What is an XML Sitemap Index?
If your XML sitemap exceeds the limitations set by search engines, such as the maximum number of URLs or file size, you must split it into multiple smaller XML sitemaps. These individual sitemaps can then be combined and referenced in an XML sitemap index, a separate XML file that serves as a directory for the individual sitemaps. This allows search engines to efficiently crawl and index the content of your website by following the references in the sitemap index to the different types of sitemaps for URLs, videos, images, categories, news, taxonomies etc
Here is an example of an XML sitemap index:
Sitemap Index XML File Example
<?xml version="1.0" encoding="UTF-8"?>
<sitemapindex xmlns="http://www.sitemaps.org/schemas/sitemap/0.9">
<sitemap>
<loc>http://www.example.com/sitemap1.xml.gz</loc>
<lastmod>2004-10-01T18:23:17+00:00</lastmod>
</sitemap>
<sitemap>
<loc>http://www.example.com/sitemap2.xml.gz</loc>
<lastmod>2005-01-01</lastmod>
</sitemap>
</sitemapindex>
In this example, the elements of XML sitemap index uses the “http://www.sitemaps.org/schemas/sitemap/0.9” namespace, which is the standard namespace for sitemaps. The <sitemap> elements within the sitemap index specify the location and last modification date of the individual sitemaps (sitemap1.xml.gz and sitemap2.xml.gz) using the <loc> and <lastmod> elements, respectively. The sitemap index serves as a central reference point for search engines to discover and access the individual sitemaps, which may be split into smaller sitemaps to comply with search engine limitations.

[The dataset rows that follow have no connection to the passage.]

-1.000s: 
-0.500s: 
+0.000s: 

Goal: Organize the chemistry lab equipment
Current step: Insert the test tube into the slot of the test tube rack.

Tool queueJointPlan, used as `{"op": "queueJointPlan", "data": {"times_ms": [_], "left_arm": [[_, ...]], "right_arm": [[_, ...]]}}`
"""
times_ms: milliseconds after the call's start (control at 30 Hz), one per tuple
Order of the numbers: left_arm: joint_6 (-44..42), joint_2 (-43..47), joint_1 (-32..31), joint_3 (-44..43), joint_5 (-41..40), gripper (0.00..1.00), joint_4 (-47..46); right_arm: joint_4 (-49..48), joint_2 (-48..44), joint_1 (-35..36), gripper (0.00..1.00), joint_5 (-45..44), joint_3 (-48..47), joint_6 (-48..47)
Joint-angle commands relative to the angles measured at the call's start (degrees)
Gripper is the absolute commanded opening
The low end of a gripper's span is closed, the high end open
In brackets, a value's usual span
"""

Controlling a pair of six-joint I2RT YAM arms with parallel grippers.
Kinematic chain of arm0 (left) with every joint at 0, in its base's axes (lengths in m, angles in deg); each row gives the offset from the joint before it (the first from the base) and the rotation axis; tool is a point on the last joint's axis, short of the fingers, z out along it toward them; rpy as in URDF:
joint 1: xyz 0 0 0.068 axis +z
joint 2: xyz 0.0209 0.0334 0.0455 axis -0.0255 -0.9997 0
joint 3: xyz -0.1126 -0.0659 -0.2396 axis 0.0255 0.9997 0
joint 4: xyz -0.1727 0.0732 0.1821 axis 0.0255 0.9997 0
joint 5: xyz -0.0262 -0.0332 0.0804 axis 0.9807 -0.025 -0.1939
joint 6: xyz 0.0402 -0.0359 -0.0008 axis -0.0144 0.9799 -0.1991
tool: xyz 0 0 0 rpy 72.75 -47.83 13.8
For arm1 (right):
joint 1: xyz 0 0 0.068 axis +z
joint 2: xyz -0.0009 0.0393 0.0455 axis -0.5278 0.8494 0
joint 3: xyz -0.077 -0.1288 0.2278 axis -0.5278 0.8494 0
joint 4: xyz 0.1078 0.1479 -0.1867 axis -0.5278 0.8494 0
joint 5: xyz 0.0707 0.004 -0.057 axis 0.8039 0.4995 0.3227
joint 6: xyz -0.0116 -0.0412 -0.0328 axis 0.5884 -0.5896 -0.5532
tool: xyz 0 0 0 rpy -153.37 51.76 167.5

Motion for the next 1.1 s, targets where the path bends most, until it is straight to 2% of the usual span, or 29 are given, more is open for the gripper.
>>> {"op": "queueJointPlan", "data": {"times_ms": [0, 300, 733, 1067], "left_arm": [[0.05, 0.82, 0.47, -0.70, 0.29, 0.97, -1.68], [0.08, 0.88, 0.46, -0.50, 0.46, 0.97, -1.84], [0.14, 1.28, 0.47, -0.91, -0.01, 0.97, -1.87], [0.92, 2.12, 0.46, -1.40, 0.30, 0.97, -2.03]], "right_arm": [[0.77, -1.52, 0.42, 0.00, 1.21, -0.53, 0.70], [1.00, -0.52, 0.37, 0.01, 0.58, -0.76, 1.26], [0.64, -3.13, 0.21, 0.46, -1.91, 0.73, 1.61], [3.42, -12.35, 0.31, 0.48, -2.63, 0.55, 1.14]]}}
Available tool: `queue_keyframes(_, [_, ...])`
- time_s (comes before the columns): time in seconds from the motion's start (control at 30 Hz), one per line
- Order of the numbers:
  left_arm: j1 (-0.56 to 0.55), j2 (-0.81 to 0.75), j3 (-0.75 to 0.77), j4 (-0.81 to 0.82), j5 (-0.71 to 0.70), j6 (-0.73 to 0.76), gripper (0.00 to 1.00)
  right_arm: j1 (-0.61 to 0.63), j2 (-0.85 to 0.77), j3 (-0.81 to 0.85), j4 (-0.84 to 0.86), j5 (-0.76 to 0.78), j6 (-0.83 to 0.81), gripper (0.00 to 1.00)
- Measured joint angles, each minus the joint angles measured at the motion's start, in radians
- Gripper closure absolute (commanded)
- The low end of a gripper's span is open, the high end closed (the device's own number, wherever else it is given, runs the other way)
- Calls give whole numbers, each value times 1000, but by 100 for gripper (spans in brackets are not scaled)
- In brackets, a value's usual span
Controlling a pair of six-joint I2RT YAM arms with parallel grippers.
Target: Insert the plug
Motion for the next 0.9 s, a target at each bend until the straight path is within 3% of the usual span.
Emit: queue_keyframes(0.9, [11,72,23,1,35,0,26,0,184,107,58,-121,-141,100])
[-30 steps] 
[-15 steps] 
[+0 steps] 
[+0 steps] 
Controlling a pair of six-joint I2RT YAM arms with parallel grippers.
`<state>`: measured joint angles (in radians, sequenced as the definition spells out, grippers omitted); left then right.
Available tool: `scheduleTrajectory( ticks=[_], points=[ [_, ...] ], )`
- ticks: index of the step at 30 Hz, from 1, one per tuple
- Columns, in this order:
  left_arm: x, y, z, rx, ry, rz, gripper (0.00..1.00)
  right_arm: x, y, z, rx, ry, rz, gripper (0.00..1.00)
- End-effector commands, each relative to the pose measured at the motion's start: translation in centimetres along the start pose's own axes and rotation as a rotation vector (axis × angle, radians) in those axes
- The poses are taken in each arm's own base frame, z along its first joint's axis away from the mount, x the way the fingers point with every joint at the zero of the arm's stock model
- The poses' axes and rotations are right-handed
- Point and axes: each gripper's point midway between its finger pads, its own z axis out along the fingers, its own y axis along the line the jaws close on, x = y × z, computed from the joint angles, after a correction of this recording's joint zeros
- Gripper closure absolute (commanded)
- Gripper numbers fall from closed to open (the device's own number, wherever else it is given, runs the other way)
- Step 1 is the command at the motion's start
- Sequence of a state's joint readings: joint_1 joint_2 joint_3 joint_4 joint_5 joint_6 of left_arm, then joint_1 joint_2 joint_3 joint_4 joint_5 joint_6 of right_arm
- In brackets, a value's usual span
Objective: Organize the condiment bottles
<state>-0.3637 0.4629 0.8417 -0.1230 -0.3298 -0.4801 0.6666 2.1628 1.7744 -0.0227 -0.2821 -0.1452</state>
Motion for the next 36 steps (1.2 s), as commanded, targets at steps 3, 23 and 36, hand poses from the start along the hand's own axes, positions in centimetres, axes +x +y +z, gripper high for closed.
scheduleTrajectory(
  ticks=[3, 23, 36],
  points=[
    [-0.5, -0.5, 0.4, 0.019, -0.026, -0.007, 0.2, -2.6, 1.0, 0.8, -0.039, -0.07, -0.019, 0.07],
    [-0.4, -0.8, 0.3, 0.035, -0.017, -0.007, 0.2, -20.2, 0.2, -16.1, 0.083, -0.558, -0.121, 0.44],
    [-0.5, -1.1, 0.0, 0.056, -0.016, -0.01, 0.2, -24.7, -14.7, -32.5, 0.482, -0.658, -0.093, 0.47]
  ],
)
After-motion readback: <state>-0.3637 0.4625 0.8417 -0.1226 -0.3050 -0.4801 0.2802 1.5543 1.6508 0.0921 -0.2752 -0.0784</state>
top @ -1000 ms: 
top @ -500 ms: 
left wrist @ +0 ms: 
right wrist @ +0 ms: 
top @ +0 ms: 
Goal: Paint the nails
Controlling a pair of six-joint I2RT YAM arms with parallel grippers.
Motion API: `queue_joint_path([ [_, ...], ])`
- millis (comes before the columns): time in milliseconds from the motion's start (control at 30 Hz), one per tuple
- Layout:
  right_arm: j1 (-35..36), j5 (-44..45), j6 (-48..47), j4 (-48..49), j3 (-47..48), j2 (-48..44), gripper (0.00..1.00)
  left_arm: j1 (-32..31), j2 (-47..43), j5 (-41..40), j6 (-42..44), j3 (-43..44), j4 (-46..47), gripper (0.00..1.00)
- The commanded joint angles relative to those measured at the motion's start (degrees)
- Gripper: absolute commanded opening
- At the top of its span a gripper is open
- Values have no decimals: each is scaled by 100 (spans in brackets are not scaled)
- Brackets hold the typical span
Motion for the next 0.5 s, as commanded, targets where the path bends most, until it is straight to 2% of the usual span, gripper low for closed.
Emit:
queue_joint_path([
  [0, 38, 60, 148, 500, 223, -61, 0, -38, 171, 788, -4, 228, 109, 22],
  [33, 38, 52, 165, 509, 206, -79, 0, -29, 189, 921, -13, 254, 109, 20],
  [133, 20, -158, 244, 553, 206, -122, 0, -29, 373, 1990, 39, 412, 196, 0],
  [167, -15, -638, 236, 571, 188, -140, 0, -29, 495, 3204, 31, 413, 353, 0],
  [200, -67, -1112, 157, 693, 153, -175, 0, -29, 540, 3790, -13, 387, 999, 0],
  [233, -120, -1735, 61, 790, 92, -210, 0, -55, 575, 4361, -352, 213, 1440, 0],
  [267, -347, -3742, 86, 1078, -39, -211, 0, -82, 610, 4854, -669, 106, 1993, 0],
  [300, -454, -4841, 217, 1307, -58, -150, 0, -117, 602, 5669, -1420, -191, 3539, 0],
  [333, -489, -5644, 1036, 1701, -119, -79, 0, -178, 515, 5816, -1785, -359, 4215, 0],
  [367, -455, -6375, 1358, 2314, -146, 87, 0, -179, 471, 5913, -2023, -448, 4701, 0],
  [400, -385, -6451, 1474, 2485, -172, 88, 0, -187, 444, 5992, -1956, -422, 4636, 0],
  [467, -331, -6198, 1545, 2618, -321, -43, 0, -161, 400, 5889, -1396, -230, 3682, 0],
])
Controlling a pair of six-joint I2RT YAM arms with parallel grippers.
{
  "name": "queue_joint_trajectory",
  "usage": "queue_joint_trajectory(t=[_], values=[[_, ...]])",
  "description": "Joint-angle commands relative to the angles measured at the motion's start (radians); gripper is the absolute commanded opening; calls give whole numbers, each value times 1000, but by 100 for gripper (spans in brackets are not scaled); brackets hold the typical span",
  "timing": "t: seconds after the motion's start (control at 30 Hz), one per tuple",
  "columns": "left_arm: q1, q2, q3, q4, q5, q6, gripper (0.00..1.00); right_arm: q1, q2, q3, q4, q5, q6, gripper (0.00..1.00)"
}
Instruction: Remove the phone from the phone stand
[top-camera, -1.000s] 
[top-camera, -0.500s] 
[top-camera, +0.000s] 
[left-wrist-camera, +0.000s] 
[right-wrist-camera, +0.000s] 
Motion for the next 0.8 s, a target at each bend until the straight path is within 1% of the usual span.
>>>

Let’s analyze this file further!
XML Header
<?xml version="1.0" encoding="UTF-8"?>
Just like in the XML sitemap file, this XML header defines the version of XML (in this case, version 1.0) and the character encoding (UTF-8). This is a standard practice in XML files to specify the format and encoding of the file.
Sitemap Index – Definition
<sitemapindex xmlns="http://www.sitemaps.org/schemas/sitemap/0.9">
In contrast to the previous example of an XML sitemap file, here we see a sitemapindex definition instead of a urlset definition. The sitemapindex definition encapsulates all the individual sitemaps contained in the sitemap index and specifies the version of the XML Sitemap standard being used. Similar to the urlset definition, the sitemapindex definition is closed at the end of the document:
</sitemapindex>
Definition of the individual sitemaps
<sitemap>
<loc>http://www.example.com/sitemap1.xml.gz</loc>
<lastmod>2004-10-01T18:23:17+00:00</lastmod>
</sitemap>
Next, we have the actual definition of the individual sitemaps within the sitemap index. Similar to the URLs in a sitemap, each sitemap definition must contain at least a <loc> tag, which specifies the full URL of the individual XML sitemap.
Additionally, the sitemap definition may optionally include a <lastmod> tag, which indicates the date when the referenced XML sitemap was last updated. This provides information to search engines about the freshness of the sitemap.
XML Sitemap Location
An XML sitemap is a file that provides search engines with information about your website’s pages and content. It helps search engines crawl and indexes your website more effectively. The XML sitemap should be placed in the root directory of your website, which is the main folder that contains all the files and folders related to your website.
The root directory is the top-level directory of your website’s file structure. Depending on your web hosting provider and server configuration, it is usually named public_html, htdocs, or www. Placing the XML sitemap in the root directory ensures that search engines can easily find and access it when they crawl your website.
Once you have created your XML sitemap, you can upload it to the root directory of your website using FTP (File Transfer Protocol) or through the file manager provided by your web hosting control panel. After uploading the XML sitemap, you should also submit it to search engines, such as Google Search Console, Bing Webmaster Tools, and others, to inform them of its presence and to help them better understand your website’s structure and content.
Similar to the pages on your website, the XML sitemap also has its URL. The standard convention for the URL of an XML sitemap is /sitemap.xml, which is recommended to make it easily discoverable by search engines. However, if you cannot use this default location for any reason, you can choose a different location or filename. In such cases, it’s important to reference the XML sitemap in your website’s robots.txt file using the Sitemap directive. For example, you can specify the alternative location and filename like this:
Sitemap:
http://www.xyz.com/alternativelocation/alternativefilename.xml
XML Sitemap Index Text File Location
Like XML sitemaps, there is a convention for the location and filename of the XML Sitemap Index, usually /sitemap_index.xml. However, you have the flexibility to choose a different location or filename as long as you reference it in your robots.txt file using the Sitemap directive:
Sitemap:
http://www.example.com/alternativelocation/alternativefilename.xml'